#### YOUR TASK:
The line containing "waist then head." marks the end: write out exactly every line from the first line of the data below through that line, and only those.

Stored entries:
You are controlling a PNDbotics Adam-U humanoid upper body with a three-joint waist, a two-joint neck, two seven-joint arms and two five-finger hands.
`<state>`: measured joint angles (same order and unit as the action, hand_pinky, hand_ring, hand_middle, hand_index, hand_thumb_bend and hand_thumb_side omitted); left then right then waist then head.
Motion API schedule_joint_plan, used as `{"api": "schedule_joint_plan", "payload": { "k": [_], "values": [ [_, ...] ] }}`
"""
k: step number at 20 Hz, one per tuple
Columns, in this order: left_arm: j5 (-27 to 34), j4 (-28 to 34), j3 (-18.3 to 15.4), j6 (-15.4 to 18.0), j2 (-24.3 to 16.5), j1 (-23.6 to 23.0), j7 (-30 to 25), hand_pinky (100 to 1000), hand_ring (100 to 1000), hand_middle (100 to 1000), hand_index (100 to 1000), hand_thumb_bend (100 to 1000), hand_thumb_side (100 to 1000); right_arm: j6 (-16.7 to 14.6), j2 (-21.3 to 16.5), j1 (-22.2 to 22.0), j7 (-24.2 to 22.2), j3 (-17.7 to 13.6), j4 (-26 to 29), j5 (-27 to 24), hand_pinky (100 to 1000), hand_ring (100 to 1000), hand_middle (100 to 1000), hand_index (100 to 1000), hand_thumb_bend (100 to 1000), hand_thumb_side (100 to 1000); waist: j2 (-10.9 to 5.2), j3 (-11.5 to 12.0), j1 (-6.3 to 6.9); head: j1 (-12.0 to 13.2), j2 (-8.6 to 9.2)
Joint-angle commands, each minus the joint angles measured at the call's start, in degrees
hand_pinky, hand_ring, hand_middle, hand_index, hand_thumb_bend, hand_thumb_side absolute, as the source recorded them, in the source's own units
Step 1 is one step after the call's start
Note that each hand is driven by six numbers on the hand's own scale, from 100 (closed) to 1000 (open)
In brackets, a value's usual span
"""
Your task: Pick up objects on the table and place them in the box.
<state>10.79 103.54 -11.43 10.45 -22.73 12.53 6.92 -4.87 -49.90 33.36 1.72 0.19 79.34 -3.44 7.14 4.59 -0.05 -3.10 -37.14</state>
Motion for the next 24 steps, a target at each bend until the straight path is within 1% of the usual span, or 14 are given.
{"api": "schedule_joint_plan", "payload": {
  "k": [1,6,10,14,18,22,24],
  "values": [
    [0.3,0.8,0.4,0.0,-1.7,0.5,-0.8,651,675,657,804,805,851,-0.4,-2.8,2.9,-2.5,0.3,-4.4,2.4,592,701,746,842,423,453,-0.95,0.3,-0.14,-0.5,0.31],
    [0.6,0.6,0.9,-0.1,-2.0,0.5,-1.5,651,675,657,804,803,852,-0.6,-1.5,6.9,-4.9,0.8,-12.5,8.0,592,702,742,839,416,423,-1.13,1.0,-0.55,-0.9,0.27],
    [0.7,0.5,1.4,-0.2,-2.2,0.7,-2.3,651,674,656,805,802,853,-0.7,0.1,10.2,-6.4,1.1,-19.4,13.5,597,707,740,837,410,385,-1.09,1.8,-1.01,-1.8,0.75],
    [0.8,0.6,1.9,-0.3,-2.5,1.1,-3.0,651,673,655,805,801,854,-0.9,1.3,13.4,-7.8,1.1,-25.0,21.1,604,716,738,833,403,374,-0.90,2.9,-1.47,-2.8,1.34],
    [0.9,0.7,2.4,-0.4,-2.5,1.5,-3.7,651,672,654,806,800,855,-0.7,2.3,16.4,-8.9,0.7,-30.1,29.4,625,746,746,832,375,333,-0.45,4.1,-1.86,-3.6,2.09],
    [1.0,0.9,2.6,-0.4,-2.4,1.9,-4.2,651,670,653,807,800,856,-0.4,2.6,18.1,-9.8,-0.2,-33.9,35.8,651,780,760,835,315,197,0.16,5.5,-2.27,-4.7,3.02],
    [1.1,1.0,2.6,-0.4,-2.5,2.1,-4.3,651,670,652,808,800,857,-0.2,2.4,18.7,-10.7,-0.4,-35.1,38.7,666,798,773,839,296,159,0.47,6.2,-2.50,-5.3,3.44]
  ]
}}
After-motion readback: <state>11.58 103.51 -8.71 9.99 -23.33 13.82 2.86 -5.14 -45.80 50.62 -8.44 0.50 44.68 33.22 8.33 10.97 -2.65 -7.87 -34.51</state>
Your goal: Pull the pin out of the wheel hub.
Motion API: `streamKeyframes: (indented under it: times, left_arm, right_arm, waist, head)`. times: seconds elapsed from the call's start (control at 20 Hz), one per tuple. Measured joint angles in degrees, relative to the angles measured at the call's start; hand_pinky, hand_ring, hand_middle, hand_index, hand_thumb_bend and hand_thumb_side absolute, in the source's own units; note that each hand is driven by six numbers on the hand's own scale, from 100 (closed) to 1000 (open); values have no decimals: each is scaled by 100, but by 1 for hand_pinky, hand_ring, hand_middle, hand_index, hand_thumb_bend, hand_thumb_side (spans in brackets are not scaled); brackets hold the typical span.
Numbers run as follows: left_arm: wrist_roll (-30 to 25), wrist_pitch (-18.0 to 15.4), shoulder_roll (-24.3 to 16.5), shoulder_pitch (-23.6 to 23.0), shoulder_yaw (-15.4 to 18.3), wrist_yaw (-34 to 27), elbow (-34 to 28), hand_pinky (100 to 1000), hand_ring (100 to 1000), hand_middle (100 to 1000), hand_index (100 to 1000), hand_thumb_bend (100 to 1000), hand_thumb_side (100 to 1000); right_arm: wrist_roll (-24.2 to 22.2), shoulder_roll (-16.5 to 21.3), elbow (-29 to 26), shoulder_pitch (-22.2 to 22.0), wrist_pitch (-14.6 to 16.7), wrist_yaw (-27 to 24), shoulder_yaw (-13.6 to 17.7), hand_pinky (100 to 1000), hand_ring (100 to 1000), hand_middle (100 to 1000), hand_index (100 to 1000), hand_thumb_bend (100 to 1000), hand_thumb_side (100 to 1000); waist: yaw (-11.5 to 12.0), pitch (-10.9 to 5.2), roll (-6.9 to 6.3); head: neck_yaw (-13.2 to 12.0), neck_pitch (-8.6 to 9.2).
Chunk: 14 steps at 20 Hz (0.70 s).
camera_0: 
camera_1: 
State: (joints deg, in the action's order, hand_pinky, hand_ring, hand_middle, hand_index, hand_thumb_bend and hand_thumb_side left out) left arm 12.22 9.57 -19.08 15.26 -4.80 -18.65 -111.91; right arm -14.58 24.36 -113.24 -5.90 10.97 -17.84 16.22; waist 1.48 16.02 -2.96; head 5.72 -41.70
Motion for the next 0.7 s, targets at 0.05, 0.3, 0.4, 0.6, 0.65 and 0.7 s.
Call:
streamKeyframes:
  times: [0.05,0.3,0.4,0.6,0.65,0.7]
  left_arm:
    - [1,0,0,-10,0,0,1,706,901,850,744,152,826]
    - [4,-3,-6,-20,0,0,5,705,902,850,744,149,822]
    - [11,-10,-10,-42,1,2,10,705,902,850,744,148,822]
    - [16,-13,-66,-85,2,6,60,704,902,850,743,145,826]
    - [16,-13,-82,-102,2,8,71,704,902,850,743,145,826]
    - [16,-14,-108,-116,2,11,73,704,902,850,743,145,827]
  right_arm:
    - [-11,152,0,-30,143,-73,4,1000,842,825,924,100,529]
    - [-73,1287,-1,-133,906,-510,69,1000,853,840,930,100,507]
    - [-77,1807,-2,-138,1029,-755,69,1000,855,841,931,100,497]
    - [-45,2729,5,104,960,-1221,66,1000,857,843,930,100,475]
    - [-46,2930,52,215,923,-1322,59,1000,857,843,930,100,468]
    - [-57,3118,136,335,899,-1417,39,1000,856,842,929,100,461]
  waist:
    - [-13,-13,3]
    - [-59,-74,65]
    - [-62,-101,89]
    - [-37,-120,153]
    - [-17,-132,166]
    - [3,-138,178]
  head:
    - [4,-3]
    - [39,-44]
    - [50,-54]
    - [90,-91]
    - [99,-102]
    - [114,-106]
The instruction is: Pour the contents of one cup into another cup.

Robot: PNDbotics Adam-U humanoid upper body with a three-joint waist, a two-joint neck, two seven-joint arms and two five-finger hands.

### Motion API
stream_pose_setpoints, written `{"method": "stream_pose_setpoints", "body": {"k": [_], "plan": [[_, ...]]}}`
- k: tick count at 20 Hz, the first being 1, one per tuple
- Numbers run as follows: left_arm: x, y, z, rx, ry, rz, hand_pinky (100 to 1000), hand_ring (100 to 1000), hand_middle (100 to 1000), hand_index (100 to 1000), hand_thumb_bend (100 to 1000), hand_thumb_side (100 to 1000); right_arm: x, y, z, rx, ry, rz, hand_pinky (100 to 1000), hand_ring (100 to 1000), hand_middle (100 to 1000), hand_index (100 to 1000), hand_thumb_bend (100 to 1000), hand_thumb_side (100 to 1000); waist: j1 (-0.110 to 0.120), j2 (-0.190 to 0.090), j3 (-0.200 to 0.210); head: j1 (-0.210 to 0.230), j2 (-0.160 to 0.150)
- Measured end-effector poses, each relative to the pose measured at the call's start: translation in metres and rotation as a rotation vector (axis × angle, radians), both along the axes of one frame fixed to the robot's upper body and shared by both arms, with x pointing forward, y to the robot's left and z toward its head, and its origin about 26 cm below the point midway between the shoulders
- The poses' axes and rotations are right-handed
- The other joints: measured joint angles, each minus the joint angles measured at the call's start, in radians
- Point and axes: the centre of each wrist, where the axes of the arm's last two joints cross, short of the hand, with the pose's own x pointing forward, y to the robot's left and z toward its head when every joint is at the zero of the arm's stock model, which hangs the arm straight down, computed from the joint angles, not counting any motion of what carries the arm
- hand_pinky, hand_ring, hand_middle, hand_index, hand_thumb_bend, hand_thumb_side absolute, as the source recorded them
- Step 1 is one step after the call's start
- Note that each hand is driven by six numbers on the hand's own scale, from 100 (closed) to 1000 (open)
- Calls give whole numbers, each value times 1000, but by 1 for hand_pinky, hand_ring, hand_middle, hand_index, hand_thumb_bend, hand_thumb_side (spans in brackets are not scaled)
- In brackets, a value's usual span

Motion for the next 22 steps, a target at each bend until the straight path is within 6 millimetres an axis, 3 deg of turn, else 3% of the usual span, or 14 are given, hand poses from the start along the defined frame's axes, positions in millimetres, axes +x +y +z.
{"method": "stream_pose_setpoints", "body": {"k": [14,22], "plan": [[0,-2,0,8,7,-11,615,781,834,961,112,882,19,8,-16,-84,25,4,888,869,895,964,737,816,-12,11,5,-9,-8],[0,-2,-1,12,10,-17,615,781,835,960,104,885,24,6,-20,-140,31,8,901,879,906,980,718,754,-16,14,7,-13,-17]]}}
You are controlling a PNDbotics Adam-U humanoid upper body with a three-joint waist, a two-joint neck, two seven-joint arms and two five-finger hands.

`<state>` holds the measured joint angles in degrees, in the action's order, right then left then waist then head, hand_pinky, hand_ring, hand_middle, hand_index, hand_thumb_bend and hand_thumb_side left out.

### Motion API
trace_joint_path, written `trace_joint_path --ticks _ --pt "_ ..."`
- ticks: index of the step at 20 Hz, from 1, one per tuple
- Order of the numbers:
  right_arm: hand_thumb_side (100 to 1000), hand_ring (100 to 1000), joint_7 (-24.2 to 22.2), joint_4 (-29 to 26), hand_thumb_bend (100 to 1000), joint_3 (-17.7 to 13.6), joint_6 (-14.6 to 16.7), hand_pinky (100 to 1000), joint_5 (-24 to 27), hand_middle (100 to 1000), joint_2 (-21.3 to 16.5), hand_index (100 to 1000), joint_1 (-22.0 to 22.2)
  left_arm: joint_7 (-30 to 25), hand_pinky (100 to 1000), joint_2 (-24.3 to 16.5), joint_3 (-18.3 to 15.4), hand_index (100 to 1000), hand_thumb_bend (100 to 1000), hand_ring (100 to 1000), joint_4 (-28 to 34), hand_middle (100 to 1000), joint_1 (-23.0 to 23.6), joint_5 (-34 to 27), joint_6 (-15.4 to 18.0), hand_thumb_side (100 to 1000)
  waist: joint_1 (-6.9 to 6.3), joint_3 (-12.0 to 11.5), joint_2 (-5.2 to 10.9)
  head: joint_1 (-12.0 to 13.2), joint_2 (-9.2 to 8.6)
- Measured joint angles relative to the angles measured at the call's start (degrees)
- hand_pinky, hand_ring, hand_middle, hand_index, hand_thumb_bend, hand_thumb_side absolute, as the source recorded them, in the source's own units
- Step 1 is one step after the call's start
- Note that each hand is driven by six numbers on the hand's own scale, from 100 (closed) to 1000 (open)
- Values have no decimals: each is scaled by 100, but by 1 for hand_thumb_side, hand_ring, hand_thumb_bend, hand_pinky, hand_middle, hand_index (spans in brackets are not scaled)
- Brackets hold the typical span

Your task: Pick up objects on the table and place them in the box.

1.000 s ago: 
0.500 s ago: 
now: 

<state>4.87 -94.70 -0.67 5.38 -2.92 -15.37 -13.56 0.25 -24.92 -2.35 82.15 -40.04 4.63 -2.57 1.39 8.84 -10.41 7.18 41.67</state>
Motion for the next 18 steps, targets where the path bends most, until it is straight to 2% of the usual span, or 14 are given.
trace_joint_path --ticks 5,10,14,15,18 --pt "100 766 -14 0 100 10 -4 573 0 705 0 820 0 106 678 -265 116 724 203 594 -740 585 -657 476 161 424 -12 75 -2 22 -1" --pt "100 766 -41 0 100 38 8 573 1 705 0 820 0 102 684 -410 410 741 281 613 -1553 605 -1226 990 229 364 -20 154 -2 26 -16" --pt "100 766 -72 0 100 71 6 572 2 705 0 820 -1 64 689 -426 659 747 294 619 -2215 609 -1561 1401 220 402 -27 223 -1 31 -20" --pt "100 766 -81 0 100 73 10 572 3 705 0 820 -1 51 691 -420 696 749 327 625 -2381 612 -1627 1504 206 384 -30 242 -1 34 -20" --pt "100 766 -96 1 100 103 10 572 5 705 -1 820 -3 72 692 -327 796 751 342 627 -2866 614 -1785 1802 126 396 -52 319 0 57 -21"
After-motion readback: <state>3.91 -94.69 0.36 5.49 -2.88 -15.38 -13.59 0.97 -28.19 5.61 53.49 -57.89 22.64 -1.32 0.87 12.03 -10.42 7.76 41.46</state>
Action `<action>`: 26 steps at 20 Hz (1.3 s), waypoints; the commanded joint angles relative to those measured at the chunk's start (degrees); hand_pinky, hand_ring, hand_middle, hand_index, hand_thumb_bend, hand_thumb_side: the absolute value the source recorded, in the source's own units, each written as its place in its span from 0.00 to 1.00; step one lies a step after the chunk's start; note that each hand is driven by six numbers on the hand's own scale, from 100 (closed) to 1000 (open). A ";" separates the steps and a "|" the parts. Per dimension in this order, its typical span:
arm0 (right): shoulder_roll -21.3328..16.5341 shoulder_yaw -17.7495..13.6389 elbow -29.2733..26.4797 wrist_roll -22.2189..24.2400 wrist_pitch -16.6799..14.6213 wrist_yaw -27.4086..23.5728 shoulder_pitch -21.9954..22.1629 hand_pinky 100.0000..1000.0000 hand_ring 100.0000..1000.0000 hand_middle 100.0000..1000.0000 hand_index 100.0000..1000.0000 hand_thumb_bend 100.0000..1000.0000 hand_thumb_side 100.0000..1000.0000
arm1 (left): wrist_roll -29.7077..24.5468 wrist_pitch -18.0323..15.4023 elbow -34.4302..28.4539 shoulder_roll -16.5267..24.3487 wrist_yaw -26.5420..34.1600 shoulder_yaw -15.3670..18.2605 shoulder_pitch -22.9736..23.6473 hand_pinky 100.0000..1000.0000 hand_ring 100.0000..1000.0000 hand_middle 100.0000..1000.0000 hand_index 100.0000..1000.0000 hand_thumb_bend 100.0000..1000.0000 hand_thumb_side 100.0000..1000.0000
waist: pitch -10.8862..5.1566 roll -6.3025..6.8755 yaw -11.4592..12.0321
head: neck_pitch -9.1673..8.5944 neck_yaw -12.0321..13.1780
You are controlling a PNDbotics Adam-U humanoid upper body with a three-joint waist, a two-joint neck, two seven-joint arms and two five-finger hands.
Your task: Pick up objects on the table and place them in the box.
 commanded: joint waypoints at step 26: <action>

#### RESPONSE AREA:
You are controlling a PNDbotics Adam-U humanoid upper body with a three-joint waist, a two-joint neck, two seven-joint arms and two five-finger hands.
`<state>`: measured joint angles (same order and unit as the action, hand_pinky, hand_ring, hand_middle, hand_index, hand_thumb_bend and hand_thumb_side omitted); left then right then waist then head.

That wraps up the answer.